County in Kentucky, United States

Robertson County is a county located in the U.S. Commonwealth of Kentucky. As of the 2020 census, the population was 2,193. Its county seat is Mount Olivet. The county is named for George Robertson, a Kentucky Congressman from 1817 to 1821. It is Kentucky's smallest county by both total area and by population.

==History==
Robertson County was formed on February 11, 1867, from portions of Bracken County, Harrison County, Mason County and Nicholas County. It was named after George Robertson, a judge and member of Congress.

==Politics==

United States presidential election results for Robertson County, Kentucky
| Year | Republican |  | Democratic |  | Third party(ies) |  |
| No. | % | No. | % | No. | % |
| 1912 | 158 | 15.94% | 570 | 57.52% | 263 | 26.54% |
| 1916 | 415 | 38.32% | 663 | 61.22% | 5 | 0.46% |
| 1920 | 623 | 39.68% | 940 | 59.87% | 7 | 0.45% |
| 1924 | 498 | 41.85% | 680 | 57.14% | 12 | 1.01% |
| 1928 | 742 | 53.69% | 640 | 46.31% | 0 | 0.00% |
| 1932 | 538 | 33.54% | 1,056 | 65.84% | 10 | 0.62% |
| 1936 | 498 | 35.50% | 897 | 63.93% | 8 | 0.57% |
| 1940 | 578 | 40.88% | 829 | 58.63% | 7 | 0.50% |
| 1944 | 556 | 39.35% | 855 | 60.51% | 2 | 0.14% |
| 1948 | 442 | 33.43% | 864 | 65.36% | 16 | 1.21% |
| 1952 | 623 | 42.94% | 827 | 57.00% | 1 | 0.07% |
| 1956 | 617 | 43.70% | 793 | 56.16% | 2 | 0.14% |
| 1960 | 594 | 47.67% | 652 | 52.33% | 0 | 0.00% |
| 1964 | 383 | 34.23% | 734 | 65.59% | 2 | 0.18% |
| 1968 | 416 | 41.15% | 406 | 40.16% | 189 | 18.69% |
| 1972 | 456 | 51.01% | 421 | 47.09% | 17 | 1.90% |
| 1976 | 275 | 33.21% | 546 | 65.94% | 7 | 0.85% |
| 1980 | 416 | 41.64% | 562 | 56.26% | 21 | 2.10% |
| 1984 | 567 | 54.36% | 467 | 44.77% | 9 | 0.86% |
| 1988 | 511 | 49.37% | 515 | 49.76% | 9 | 0.87% |
| 1992 | 329 | 34.81% | 439 | 46.46% | 177 | 18.73% |
| 1996 | 368 | 43.29% | 360 | 42.35% | 122 | 14.35% |
| 2000 | 630 | 63.13% | 341 | 34.17% | 27 | 2.71% |
| 2004 | 670 | 61.47% | 413 | 37.89% | 7 | 0.64% |
| 2008 | 533 | 52.51% | 451 | 44.43% | 31 | 3.05% |
| 2012 | 579 | 61.93% | 340 | 36.36% | 16 | 1.71% |
| 2016 | 759 | 74.93% | 222 | 21.92% | 32 | 3.16% |
| 2020 | 884 | 77.14% | 253 | 22.08% | 9 | 0.79% |
| 2024 | 915 | 79.98% | 215 | 18.79% | 14 | 1.22% |

===Elected officials===

Elected officials as of January 3, 2025
| U.S. House | Thomas Massie (R) | KY 4 |
| Ky.

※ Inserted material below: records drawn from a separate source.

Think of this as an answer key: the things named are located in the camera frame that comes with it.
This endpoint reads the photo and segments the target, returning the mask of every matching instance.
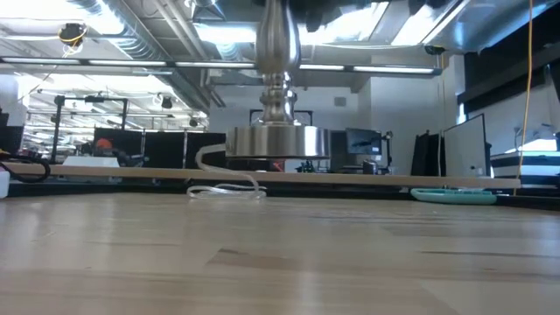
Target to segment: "teal tray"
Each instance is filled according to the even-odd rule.
[[[413,189],[410,193],[420,201],[453,205],[493,205],[498,198],[491,192],[452,189]]]

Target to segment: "whiteboard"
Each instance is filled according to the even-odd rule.
[[[444,131],[446,175],[487,176],[484,114]]]

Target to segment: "wooden table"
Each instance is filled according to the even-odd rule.
[[[342,199],[0,200],[0,314],[557,314],[560,215]]]

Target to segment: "stainless steel base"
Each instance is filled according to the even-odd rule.
[[[312,126],[238,127],[227,133],[228,158],[321,159],[331,155],[330,133]]]

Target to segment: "wood grain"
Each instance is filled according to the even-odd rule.
[[[560,215],[350,199],[0,200],[0,314],[555,314]]]
[[[42,174],[40,165],[6,164],[19,174]],[[379,185],[404,187],[469,187],[469,188],[521,188],[518,179],[504,178],[436,178],[424,176],[368,176],[353,174],[310,174],[246,171],[257,181],[317,184]],[[52,175],[87,177],[124,177],[147,179],[210,179],[243,180],[243,178],[201,170],[173,170],[155,168],[110,168],[83,166],[52,166]]]

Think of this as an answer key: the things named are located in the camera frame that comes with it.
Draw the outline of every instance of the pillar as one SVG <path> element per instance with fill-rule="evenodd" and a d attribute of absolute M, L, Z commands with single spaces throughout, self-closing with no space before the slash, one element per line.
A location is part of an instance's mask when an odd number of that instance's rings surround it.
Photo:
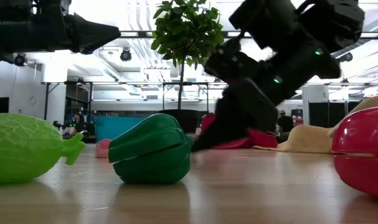
<path fill-rule="evenodd" d="M 304 86 L 302 88 L 303 124 L 309 125 L 309 103 L 324 103 L 328 101 L 328 86 Z"/>
<path fill-rule="evenodd" d="M 52 60 L 47 62 L 42 65 L 42 81 L 65 82 L 67 81 L 68 69 L 69 65 L 63 61 Z M 67 87 L 64 84 L 50 85 L 46 117 L 48 122 L 58 121 L 61 124 L 64 123 L 66 89 Z"/>

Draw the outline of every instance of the table surface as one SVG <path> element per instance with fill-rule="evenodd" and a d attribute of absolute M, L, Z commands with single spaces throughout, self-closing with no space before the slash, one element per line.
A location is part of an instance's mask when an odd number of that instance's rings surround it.
<path fill-rule="evenodd" d="M 89 145 L 74 166 L 0 186 L 0 223 L 378 223 L 378 202 L 346 186 L 329 155 L 207 151 L 181 183 L 135 186 Z"/>

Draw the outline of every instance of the white wall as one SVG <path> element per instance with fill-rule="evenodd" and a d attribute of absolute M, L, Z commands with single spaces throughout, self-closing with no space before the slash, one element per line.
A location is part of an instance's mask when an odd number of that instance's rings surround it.
<path fill-rule="evenodd" d="M 42 73 L 0 62 L 0 97 L 9 97 L 9 112 L 44 117 L 45 85 Z"/>
<path fill-rule="evenodd" d="M 209 111 L 213 112 L 215 102 L 209 102 Z M 302 109 L 301 100 L 288 100 L 277 107 L 291 115 L 291 110 Z M 92 109 L 98 111 L 159 111 L 163 109 L 162 101 L 93 101 Z M 177 109 L 177 103 L 165 102 L 165 109 Z M 182 102 L 182 109 L 207 111 L 206 101 Z"/>

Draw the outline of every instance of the ceiling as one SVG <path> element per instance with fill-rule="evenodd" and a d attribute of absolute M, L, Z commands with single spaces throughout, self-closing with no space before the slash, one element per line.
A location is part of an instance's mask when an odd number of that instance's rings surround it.
<path fill-rule="evenodd" d="M 210 0 L 207 4 L 220 10 L 220 23 L 224 26 L 224 30 L 233 31 L 229 16 L 241 2 L 239 0 Z M 299 6 L 303 1 L 292 0 L 292 2 L 295 6 Z M 101 4 L 96 1 L 73 0 L 70 13 L 76 12 L 92 22 L 117 26 L 121 31 L 155 30 L 153 14 L 160 3 L 161 0 L 103 0 Z M 363 31 L 378 32 L 378 0 L 359 0 L 359 5 L 366 12 Z M 179 70 L 171 66 L 170 62 L 161 60 L 162 56 L 150 49 L 151 43 L 152 39 L 116 39 L 100 48 L 94 55 L 74 56 L 69 76 L 84 77 L 86 80 L 96 82 L 113 81 L 110 74 L 125 82 L 178 81 Z M 129 62 L 120 60 L 124 48 L 129 48 L 132 53 L 132 60 Z M 272 55 L 270 49 L 261 50 L 252 39 L 243 40 L 242 49 L 255 60 L 264 60 Z M 348 52 L 352 53 L 353 60 L 342 63 L 343 78 L 356 83 L 378 82 L 378 40 L 360 40 L 356 45 L 333 55 L 339 57 Z M 185 78 L 192 82 L 214 81 L 214 78 L 202 72 L 202 68 L 196 71 L 193 68 L 187 68 Z M 309 82 L 325 81 L 314 77 Z M 114 88 L 103 86 L 101 89 L 112 91 Z"/>

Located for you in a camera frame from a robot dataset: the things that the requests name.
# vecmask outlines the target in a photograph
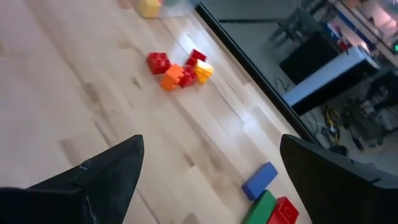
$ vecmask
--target yellow lego block
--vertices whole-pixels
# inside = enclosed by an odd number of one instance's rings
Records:
[[[193,70],[198,77],[198,82],[201,84],[205,84],[207,82],[207,79],[209,79],[209,77],[211,77],[211,75],[213,74],[213,67],[201,60],[197,60],[197,64],[195,65],[195,68],[193,68]]]
[[[143,18],[156,18],[159,16],[161,7],[159,0],[139,0],[136,11]]]

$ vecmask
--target blue lego block
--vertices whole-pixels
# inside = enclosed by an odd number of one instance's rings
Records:
[[[278,171],[271,162],[267,162],[242,185],[242,190],[250,201],[255,200],[274,180],[276,175],[278,175]]]

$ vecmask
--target lego duplo block
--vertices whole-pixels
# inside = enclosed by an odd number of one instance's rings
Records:
[[[182,77],[183,77],[183,68],[178,65],[172,65],[166,71],[165,76],[163,77],[160,85],[163,87],[163,89],[171,91],[175,89],[175,87],[178,85]]]
[[[267,162],[242,185],[242,190],[249,200],[257,199],[278,174],[271,162]]]
[[[267,224],[294,224],[299,216],[299,211],[287,197],[278,198],[276,206]]]
[[[189,59],[187,60],[187,62],[185,62],[185,65],[191,65],[192,67],[194,67],[197,63],[197,60],[206,62],[206,55],[200,53],[196,49],[193,49],[189,56]]]
[[[165,73],[171,66],[166,53],[152,52],[148,54],[147,64],[154,75]]]
[[[253,203],[248,214],[243,220],[243,224],[265,224],[274,211],[276,205],[275,197],[269,192],[264,191]]]
[[[207,79],[209,79],[213,74],[213,67],[199,59],[197,60],[197,64],[195,65],[193,70],[198,77],[198,82],[201,84],[205,84],[207,82]]]
[[[143,18],[156,18],[159,16],[162,3],[159,0],[138,0],[137,13]]]
[[[189,65],[187,65],[186,67],[183,68],[183,77],[180,80],[180,87],[181,88],[185,88],[188,86],[192,86],[197,82],[197,75],[195,74],[195,72],[193,71],[193,68]]]

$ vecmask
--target red lego block
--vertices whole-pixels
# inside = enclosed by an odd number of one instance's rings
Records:
[[[192,67],[194,67],[198,59],[206,62],[206,55],[200,53],[196,49],[193,49],[191,55],[189,56],[189,59],[187,60],[187,62],[185,62],[185,65],[191,65]]]
[[[189,65],[187,65],[186,67],[183,68],[183,74],[184,76],[181,78],[180,80],[180,87],[181,88],[185,88],[188,86],[192,86],[197,82],[197,75],[195,74],[195,72],[193,71],[193,68]]]
[[[267,224],[294,224],[299,216],[299,211],[292,205],[287,197],[278,198],[276,206],[268,219]]]
[[[166,53],[152,52],[147,57],[150,71],[154,75],[163,74],[170,68],[170,60]]]

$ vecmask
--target green lego block
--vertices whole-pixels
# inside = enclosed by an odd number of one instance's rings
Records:
[[[243,224],[265,224],[274,211],[276,206],[275,197],[269,192],[264,191],[260,197],[254,202],[250,211],[244,217]]]

Senate | Stephen West (R) | 27 |
| Ky. House | William Lawrence (R) | 70 |

==Geography==
According to the U.S. Census Bureau, the county has a total area of 100 sqmi, of which 100 sqmi is land and 0.2 sqmi (0.2%) is water. It is the smallest county by area in Kentucky.

===Adjacent counties===
- Bracken County (north)
- Mason County (northeast)
- Fleming County (southeast)
- Nicholas County (south)
- Harrison County (west)

==Demographics==

Historical population
| Census | Pop. | Note | %± |
| 1870 | 5,399 |  | — |
| 1880 | 5,814 |  | 7.7% |
| 1890 | 4,684 |  | −19.4% |
| 1900 | 4,900 |  | 4.6% |
| 1910 | 4,121 |  | −15.9% |
| 1920 | 3,871 |  | −6.1% |
| 1930 | 3,344 |  | −13.6% |
| 1940 | 3,419 |  | 2.2% |
| 1950 | 2,881 |  | −15.7% |
| 1960 | 2,443 |  | −15.2% |
| 1970 | 2,163 |  | −11.5% |
| 1980 | 2,265 |  | 4.7% |
| 1990 | 2,124 |  | −6.2% |
| 2000 | 2,266 |  | 6.7% |
| 2010 | 2,282 |  | 0.7% |
| 2020 | 2,193 |  | −3.9% |
| 2025 (est.) | 2,325 | Increase | 6.0% |
U.S. Decennial Census 1790-1960 1900-1990 1990-2000 2010-2020

===2020 census===

As of the 2020 census, the county had a population of 2,193. The median age was 48.3 years. 21.2% of residents were under the age of 18 and 22.3% of residents were 65 years of age or older. For every 100 females there were 97.2 males, and for every 100 females age 18 and over there were 96.0 males age 18 and over.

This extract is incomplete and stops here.